> **Source data**:
============
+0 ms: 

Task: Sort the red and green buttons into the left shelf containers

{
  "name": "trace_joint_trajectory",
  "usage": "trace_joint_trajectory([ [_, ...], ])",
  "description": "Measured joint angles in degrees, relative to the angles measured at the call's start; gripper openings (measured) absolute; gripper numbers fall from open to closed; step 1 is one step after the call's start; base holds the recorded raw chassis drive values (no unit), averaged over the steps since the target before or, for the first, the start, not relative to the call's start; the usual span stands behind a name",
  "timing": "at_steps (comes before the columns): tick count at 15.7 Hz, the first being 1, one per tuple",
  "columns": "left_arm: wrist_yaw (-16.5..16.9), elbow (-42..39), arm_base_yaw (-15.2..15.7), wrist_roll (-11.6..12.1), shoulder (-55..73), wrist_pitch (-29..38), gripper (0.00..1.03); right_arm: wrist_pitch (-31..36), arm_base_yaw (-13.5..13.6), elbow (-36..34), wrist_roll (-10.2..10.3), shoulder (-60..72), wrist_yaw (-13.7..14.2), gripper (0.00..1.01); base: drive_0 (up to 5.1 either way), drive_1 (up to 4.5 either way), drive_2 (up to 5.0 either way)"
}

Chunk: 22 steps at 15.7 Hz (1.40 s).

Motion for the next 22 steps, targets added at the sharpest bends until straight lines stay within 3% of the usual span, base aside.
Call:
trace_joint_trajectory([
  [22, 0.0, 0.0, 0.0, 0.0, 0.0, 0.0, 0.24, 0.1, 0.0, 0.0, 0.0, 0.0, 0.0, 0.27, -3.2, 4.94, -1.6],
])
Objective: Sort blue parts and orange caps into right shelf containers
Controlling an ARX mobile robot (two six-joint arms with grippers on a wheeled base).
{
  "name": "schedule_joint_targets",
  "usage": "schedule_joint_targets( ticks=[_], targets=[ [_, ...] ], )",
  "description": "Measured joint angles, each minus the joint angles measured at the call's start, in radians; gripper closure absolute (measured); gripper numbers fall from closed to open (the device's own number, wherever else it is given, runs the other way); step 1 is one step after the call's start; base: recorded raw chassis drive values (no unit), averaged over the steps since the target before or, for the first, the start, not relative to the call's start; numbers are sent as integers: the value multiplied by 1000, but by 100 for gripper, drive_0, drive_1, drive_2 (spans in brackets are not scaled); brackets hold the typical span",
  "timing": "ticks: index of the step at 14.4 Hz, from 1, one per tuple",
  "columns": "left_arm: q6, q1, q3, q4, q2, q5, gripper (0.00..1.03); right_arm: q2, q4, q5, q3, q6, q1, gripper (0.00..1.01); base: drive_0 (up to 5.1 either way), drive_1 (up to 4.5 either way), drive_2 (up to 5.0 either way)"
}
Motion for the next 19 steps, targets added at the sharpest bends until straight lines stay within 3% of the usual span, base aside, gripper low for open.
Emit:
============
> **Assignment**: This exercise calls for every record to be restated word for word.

> **Response to this exercise**:
+0 ms: 

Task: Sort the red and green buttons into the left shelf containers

{
  "name": "trace_joint_trajectory",
  "usage": "trace_joint_trajectory([ [_, ...], ])",
  "description": "Measured joint angles in degrees, relative to the angles measured at the call's start; gripper openings (measured) absolute; gripper numbers fall from open to closed; step 1 is one step after the call's start; base holds the recorded raw chassis drive values (no unit), averaged over the steps since the target before or, for the first, the start, not relative to the call's start; the usual span stands behind a name",
  "timing": "at_steps (comes before the columns): tick count at 15.7 Hz, the first being 1, one per tuple",
  "columns": "left_arm: wrist_yaw (-16.5..16.9), elbow (-42..39), arm_base_yaw (-15.2..15.7), wrist_roll (-11.6..12.1), shoulder (-55..73), wrist_pitch (-29..38), gripper (0.00..1.03); right_arm: wrist_pitch (-31..36), arm_base_yaw (-13.5..13.6), elbow (-36..34), wrist_roll (-10.2..10.3), shoulder (-60..72), wrist_yaw (-13.7..14.2), gripper (0.00..1.01); base: drive_0 (up to 5.1 either way), drive_1 (up to 4.5 either way), drive_2 (up to 5.0 either way)"
}

Chunk: 22 steps at 15.7 Hz (1.40 s).

Motion for the next 22 steps, targets added at the sharpest bends until straight lines stay within 3% of the usual span, base aside.
Call:
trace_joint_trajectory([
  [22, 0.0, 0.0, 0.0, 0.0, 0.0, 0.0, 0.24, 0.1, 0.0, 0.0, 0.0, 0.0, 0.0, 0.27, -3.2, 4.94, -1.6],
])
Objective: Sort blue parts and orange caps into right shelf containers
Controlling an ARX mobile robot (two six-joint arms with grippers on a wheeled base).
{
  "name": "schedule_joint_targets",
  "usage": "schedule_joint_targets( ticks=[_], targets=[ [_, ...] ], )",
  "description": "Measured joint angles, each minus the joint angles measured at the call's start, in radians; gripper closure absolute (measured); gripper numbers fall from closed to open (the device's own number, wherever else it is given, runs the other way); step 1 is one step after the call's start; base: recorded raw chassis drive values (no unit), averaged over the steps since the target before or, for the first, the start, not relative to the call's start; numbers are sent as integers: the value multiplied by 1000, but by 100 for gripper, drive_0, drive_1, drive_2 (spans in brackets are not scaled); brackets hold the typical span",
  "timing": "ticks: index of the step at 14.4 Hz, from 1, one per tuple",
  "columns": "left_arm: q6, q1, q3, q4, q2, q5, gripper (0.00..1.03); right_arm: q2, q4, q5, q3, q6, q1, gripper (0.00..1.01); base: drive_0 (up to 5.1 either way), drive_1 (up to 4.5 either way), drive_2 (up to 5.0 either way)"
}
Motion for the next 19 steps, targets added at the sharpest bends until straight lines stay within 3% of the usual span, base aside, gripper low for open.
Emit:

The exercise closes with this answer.